Wednesday, December 30, 2009

Lesson of the Century: Am I Being True to My Self? Part 2

Continued from Part 1: Am I Being True to My Self?

All of these qualifiers or adjectives that we use to describe ourselves or allow ourselves to be described by are just ideas. They are extremely relative and can change from moment to moment and person to person. One person may consider my art to be brilliant and another may consider it to be horrid and not to even be considered 'art.' If I can accept that my art is all the adjectives imaginable, both all at once and never, I can be open to any reaction. In this way I could find benefit in considering a point of view different than my own. If, on the other hand, I am attached to the idea that all my art is great, I will not be able to learn and grow from the work that is not-so-great. A valid criticism that could help me would undoubtedly go unheeded.

Through my practice of detaching from ‘being’ a painter and all of the judgments about the work, I actually become freer. If I am less caught up in what others might think, it is more likely I will take more risks in the work and discover more than I ever imagined possible.
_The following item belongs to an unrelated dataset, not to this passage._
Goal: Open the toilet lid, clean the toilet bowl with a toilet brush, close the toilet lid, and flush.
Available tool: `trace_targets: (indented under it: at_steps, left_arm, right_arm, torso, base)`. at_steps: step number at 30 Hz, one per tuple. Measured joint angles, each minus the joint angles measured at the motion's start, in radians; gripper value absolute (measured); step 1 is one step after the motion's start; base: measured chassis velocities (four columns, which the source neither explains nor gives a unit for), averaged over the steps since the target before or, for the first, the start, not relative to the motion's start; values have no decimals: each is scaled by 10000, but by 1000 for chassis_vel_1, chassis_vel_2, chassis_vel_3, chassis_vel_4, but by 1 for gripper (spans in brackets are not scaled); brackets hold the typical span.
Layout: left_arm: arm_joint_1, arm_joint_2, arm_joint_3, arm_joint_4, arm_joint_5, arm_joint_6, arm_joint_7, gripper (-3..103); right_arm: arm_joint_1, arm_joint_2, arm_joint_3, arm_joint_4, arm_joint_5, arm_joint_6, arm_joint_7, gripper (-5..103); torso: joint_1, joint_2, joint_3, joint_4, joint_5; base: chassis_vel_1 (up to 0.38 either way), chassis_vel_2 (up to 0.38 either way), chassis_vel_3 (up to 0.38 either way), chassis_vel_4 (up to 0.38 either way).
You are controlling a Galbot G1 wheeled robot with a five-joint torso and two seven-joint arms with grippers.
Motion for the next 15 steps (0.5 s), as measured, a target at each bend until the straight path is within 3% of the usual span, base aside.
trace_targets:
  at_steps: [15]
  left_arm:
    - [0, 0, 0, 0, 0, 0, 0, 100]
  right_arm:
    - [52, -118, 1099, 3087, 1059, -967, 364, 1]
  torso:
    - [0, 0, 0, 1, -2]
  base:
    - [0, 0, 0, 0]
Both in my art and in myself. In this example, being true to myself is painting authentically. For me that means I might not ever paint a vase of flowers. I love flowers. They are exquisitely beautiful, but I just don’t see myself painting them. 

If the person who created this, um, outdoor installation (see photos) was self- conscious about this piece, they may not have created it and I would not have smiled as I passed by today.  Some may call it art, others may call it hideous,
I just kinda like it...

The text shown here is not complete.